Knit Your Own Sustainable Beard

Free Hat Pattern knit your own beard

It’s cold in Jordan for 6 months of the year, extreme weather threw can even throw an icy blanket over my neighbors in Palestine, Israel, Lebanon and Syria. How to stay warm today? Knit a beard. Look local.

Middle Eastern men who follow strict Jewish and Muslim teachings have built-in winter defenses in the form of thick facial hair. I can’t grow a beard (despite those mustaches on my Italian great-aunts), but I can fake it. I’ll show you how too.

Green Prophet archives hold a brilliant story on a handknit sunnah beard. You can buy one online at prices hovering around $35, not bad for a handmade item, but I need a face-warmer now. So I concocted a recipe to make my own.  Give it a try?

You can pick up quick knitting skills from YouTube instructional videos. Knock one of these out in a weekend.

It’ll take a few balls of yarn and a day’s worth of clicking.  Or fast forward to finished product by only making the beard: attach it to a purchased hat and you’ll be looking like a member of the Jordanian ski team in under an hour.
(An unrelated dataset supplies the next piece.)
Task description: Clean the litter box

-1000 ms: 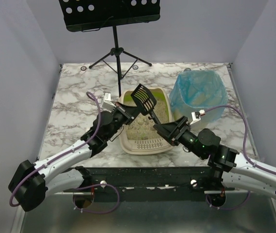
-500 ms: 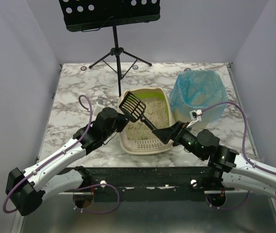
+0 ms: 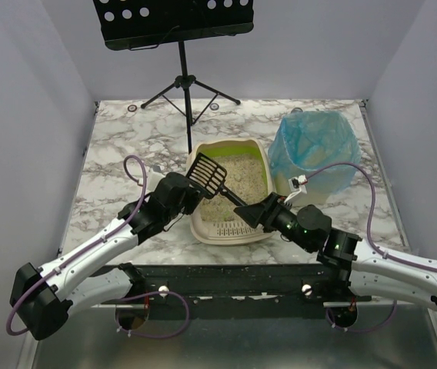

If you’re sort-of local to Jordan, I can make one for you.

handknit sunnah beard Free Hat Pattern

A beard is sunnah. What does that mean?

Keeping a beard is standard practice according to the “sunnah” in Islam.  That Arabic term generally refers to ways of the prophet Mohammad: he was fully bearded.  Muslim men are encouraged to grow beards when reaching adulthood as a symbol of manhood, purity and maturity.

The Zohar, one of the primary sources of Kabbalah (a mystical aspect of Judaism), also attributes holiness to the beard.  Beard hairs symbolize channels of subconscious holy energy that flow into the human soul from the Divine.  Most Hasidim don’t even trim their beards, and during religious periods such as Passover, Sukkot, the Counting of the Omer and the Three Weeks, traditional Jewish men commonly refrain from shaving. Oh and remember Samson? All of his powers came from his long hair. Hair cut – powers gone.

handknit sunnah beard Free Hat Pattern

Parking religion aside, beards make for a provocative scientific subject.

Charles Darwin offered an evolutionary explanation for the furry face in his book The Descent of Man, which hypothesized that the sexual selection process may have led to beards’ popularity. Modern biologists have reaffirmed the anthropological role of beards in human mating, concluding that there’s evidence that females find bearded mates more attractive than clean-shaven alternatives.

Throughout history, facial forestation has been viewed as a sign of wisdom, manliness, and high social status.  But beards also indicate eccentricity, dirtiness and low social rank.

Surveys show modern men love them in direct proportion to women hating them.

Environmentalists now widely accept that beard-growing is “green”.  Commenting on the original Green Prophet article, editor Karin Kloosterman posted a link to a Sierra Club story that elaborates on that theme.

The jury may be out as to whether real beards turn up the romantic heat, but the knitted types will absolutely let you lower your thermostats.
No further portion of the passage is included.